ILegal framework

Data processing under Art. 28 GDPR.

When we operate Grantifex for you, we process personal data on your behalf.

When foundations, public authorities or other organisations run their grant portal as a Grantifex instance hosted by us, we process personal data — for example of applicants and reviewers — exclusively on their behalf. The organisation remains the controller within the meaning of the GDPR; we act as the processor.

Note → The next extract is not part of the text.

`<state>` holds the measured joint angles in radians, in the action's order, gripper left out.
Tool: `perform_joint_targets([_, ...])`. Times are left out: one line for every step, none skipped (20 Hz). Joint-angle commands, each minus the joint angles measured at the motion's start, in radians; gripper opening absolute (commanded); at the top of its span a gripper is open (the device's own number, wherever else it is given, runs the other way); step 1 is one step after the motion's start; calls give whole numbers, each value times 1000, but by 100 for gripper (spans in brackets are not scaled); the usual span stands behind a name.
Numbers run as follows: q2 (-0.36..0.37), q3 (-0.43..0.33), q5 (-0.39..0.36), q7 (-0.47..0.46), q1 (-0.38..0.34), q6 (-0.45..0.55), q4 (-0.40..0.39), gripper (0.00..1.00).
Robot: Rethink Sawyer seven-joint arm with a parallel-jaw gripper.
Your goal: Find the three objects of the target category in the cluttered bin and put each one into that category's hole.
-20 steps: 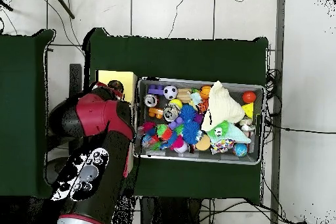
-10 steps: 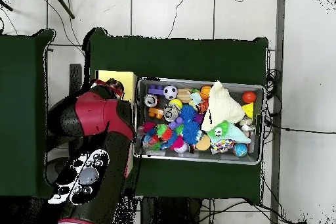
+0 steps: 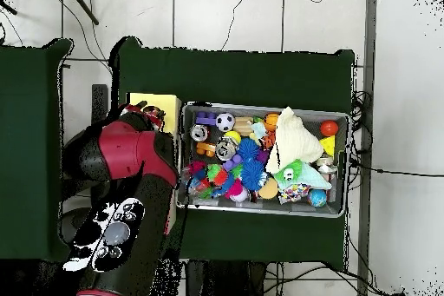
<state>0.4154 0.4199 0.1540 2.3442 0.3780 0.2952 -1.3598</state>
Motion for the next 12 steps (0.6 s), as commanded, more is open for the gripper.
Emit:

Art. 28 GDPR requires a data processing agreement (DPA) for this. It bindingly defines the subject matter, duration, nature and purpose of the processing as well as the obligations of both parties. For productive use of Grantifex, our customers conclude such a DPA with us.

IIKey terms

What our DPA covers.

The essential commitments in brief.

• Documented instructions — we process data exclusively on the customer's documented instructions.
• Technical and organisational measures (TOMs) — encryption, access control, tenant separation and backups, documented as an annex to the agreement.
• Sub-processors — listed by name; changes are announced in advance, with a right to object.
• Deletion concept — defined periods for the deletion and return of all data at the end of the contract.
• Audit rights — customers may verify compliance themselves or have it verified.

We provide the complete data processing agreement on request: [email protected].

IIIDemo instances

Demos run on test data.

A simple rule applies to demo instances: no real personal data.

Demo instances are for evaluation and process test data only. Please do not enter any real personal data into a demo — neither of applicants nor of staff. Demo instances are deleted completely after 14 days; a data processing agreement is only concluded when moving to productive operation.